_Work to complete_.
The answer should be a single number: how many lines of the entries below hold the word "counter".

_Information_.
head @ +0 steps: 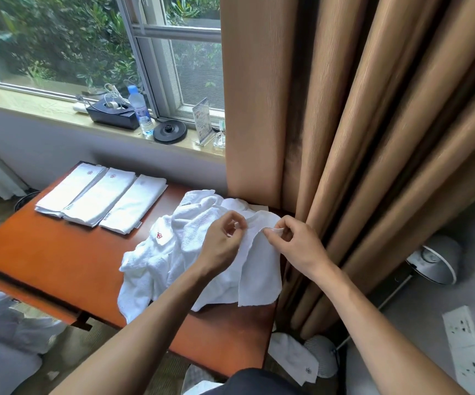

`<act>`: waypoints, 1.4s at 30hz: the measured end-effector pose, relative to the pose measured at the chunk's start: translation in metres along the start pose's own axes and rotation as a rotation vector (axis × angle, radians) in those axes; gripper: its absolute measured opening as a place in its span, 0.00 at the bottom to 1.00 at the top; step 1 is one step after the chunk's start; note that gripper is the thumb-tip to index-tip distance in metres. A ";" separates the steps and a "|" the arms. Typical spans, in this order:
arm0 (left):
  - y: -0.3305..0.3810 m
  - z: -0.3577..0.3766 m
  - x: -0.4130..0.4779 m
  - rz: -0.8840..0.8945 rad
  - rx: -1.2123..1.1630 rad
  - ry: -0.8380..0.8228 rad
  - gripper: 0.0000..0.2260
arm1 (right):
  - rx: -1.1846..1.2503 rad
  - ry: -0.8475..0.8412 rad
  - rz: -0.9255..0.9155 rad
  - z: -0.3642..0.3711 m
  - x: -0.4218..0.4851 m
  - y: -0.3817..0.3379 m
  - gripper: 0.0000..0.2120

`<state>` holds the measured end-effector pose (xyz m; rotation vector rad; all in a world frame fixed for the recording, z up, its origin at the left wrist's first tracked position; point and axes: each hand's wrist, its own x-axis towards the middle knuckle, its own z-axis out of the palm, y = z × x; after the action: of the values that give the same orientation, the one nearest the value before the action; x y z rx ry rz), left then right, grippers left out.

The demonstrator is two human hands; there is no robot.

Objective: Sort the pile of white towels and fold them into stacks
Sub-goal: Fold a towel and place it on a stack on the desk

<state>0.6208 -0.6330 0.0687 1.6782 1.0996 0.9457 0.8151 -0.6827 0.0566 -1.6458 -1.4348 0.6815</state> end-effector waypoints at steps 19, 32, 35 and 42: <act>0.005 0.003 -0.003 0.169 0.213 -0.025 0.04 | -0.018 0.023 -0.054 -0.013 0.001 -0.005 0.16; 0.023 -0.027 0.011 0.339 0.619 0.096 0.04 | -0.231 -0.021 -0.093 -0.043 0.009 0.010 0.15; 0.027 -0.032 0.018 0.337 0.764 0.083 0.09 | -0.125 0.020 -0.032 -0.044 0.011 0.002 0.15; 0.026 -0.033 0.025 0.278 0.566 0.065 0.07 | 0.002 0.017 -0.021 -0.044 0.012 -0.014 0.07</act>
<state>0.6051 -0.6065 0.1067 2.3211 1.2785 0.9147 0.8469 -0.6817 0.0923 -1.6292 -1.4370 0.6557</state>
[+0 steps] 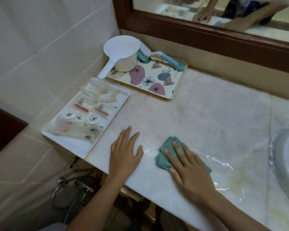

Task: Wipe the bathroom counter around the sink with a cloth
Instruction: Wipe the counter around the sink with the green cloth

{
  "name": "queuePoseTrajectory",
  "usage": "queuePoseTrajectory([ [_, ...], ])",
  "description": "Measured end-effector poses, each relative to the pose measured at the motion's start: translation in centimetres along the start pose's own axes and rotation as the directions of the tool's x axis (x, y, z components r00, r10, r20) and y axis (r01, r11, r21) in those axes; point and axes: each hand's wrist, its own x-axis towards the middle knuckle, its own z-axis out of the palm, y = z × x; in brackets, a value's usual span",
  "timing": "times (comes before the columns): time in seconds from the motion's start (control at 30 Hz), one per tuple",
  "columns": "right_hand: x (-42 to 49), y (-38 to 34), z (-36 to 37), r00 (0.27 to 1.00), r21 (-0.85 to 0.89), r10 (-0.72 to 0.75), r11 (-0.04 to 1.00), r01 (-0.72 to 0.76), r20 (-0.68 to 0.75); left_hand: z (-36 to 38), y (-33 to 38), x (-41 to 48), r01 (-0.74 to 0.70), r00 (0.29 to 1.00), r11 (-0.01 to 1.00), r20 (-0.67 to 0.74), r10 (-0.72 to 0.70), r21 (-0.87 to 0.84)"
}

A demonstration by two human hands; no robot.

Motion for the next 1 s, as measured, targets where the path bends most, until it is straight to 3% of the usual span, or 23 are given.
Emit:
queuePoseTrajectory([
  [0.07, -1.1, 4.4, -1.1, 1.0, -0.014, -0.005, 1.0, 0.005, -0.001, 0.1, 0.1, 0.0, 0.008, 1.0, 1.0, -0.007, -0.008, -0.005],
  [0.17, 1.8, 9.1, -2.5, 0.985, 0.021, 0.173, 0.985, -0.173, 0.006, 0.1, 0.2, 0.1, 0.014, 1.0, 1.0, -0.022, -0.014, 0.006],
  [0.27, 6.3, 8.5, -2.2, 0.917, 0.027, 0.397, 0.918, -0.397, -0.041, 0.3, 0.1, 0.2, 0.014, 1.0, 1.0, -0.023, -0.014, 0.013],
  [0.33, 7.1, 5.6, -1.5, 0.882, 0.065, 0.47, 0.882, -0.467, -0.032, 0.3, 0.1, 0.1, 0.011, 1.0, 1.0, -0.029, -0.01, 0.016],
  [0.4, 5.3, 1.5, -0.3, 0.922, 0.119, 0.387, 0.917, -0.382, -0.025, 0.4, 0.2, 0.0, 0.01, 0.999, 1.0, -0.037, -0.01, 0.013],
  [0.5, -1.4, -2.8, 0.9, 0.993, 0.1, 0.115, 0.989, -0.111, -0.032, 0.3, 0.4, -0.1, 0.011, 0.999, 1.0, -0.033, -0.011, 0.015],
  [0.57, -6.0, -1.5, 1.0, 0.999, 0.03, -0.035, 0.999, 0.035, -0.013, 0.4, 0.4, -0.1, 0.016, 1.0, 1.0, -0.027, -0.015, 0.013],
  [0.63, -8.6, 2.7, 0.6, 0.999, -0.027, -0.049, 0.998, 0.049, -0.012, 0.5, 0.5, -0.1, 0.02, 0.999, 1.0, -0.029, -0.02, 0.014],
  [0.73, -7.9, 8.3, -0.7, 0.982, -0.016, 0.187, 0.982, -0.187, -0.015, 0.4, 0.7, -0.1, 0.03, 0.999, 0.999, -0.035, -0.029, 0.024],
  [0.87, -2.6, 6.0, -0.5, 0.832, 0.088, 0.551, 0.834, -0.545, -0.067, 0.2, 1.0, -0.4, 0.035, 0.999, 0.999, -0.034, -0.035, -0.01],
  [0.93, -2.0, 2.5, 0.2, 0.805, 0.128, 0.591, 0.804, -0.581, -0.061, 0.1, 1.1, -0.2, 0.047, 0.998, 0.998, -0.029, -0.048, -0.039],
  [1.0, -4.1, -1.0, 1.1, 0.872, 0.135, 0.484, 0.871, -0.472, -0.071, -0.2, 1.8, 0.2, 0.124, 0.992, 0.986, -0.022, -0.127, -0.109],
])
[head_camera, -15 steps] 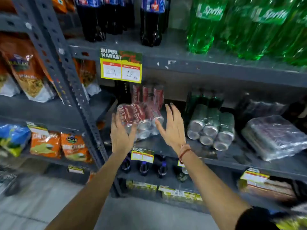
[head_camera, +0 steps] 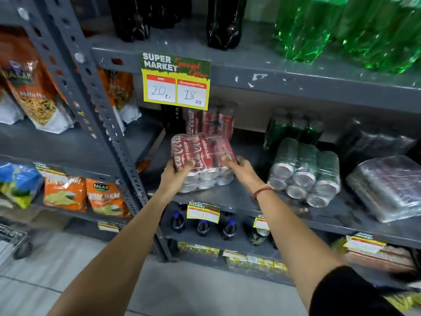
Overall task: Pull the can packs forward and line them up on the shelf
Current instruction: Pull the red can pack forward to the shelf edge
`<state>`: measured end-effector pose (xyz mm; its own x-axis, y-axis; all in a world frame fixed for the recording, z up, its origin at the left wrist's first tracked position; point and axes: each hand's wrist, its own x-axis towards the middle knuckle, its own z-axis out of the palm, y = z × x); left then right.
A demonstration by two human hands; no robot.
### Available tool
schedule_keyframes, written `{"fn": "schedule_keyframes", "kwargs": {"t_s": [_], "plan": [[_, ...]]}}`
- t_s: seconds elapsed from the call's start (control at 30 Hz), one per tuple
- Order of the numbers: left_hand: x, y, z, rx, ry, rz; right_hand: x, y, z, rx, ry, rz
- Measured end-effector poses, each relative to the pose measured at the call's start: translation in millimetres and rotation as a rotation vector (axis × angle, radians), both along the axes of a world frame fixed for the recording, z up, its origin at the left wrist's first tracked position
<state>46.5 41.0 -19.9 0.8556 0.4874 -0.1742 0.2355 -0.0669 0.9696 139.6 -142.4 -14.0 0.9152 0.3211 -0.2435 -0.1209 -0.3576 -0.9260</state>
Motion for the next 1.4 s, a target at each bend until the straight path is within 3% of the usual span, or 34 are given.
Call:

_Answer area_.
2